* [ACTION ITEM]
After locating the line with "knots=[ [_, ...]" in the data that follows, return it and every later line exactly, up to and including the line with "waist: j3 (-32".

* [SUPPLIED INFORMATION]
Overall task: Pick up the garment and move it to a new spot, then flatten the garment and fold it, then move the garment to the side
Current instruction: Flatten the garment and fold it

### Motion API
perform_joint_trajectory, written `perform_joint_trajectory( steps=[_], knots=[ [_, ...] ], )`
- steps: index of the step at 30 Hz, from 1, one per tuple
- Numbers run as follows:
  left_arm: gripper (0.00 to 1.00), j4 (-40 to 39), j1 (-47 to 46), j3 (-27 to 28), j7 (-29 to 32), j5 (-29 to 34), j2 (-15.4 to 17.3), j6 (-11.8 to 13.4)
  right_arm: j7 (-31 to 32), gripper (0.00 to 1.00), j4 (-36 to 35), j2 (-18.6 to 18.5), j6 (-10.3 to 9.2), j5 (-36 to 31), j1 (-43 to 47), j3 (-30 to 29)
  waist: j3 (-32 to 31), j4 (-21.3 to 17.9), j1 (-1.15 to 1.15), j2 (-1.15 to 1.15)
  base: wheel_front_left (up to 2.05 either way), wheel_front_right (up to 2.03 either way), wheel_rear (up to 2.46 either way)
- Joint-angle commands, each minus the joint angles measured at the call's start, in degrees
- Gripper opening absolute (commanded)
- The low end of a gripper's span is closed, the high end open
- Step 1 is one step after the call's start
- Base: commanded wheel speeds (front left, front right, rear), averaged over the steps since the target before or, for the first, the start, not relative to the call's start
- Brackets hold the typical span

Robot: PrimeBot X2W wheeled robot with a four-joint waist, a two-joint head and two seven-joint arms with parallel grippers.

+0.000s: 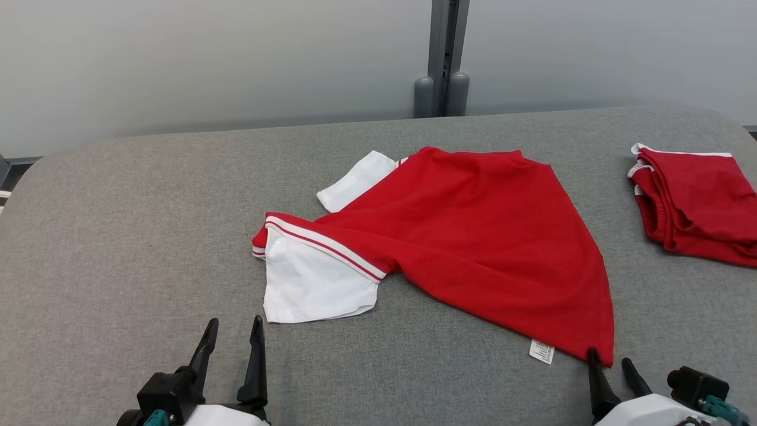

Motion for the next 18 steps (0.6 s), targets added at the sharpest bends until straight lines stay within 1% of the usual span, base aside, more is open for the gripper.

* [ANSWER BOX]
perform_joint_trajectory, written `perform_joint_trajectory( steps=[_], knots=[ [_, ...] ], )`
- steps: index of the step at 30 Hz, from 1, one per tuple
- Numbers run as follows:
  left_arm: gripper (0.00 to 1.00), j4 (-40 to 39), j1 (-47 to 46), j3 (-27 to 28), j7 (-29 to 32), j5 (-29 to 34), j2 (-15.4 to 17.3), j6 (-11.8 to 13.4)
  right_arm: j7 (-31 to 32), gripper (0.00 to 1.00), j4 (-36 to 35), j2 (-18.6 to 18.5), j6 (-10.3 to 9.2), j5 (-36 to 31), j1 (-43 to 47), j3 (-30 to 29)
  waist: j3 (-32 to 31), j4 (-21.3 to 17.9), j1 (-1.15 to 1.15), j2 (-1.15 to 1.15)

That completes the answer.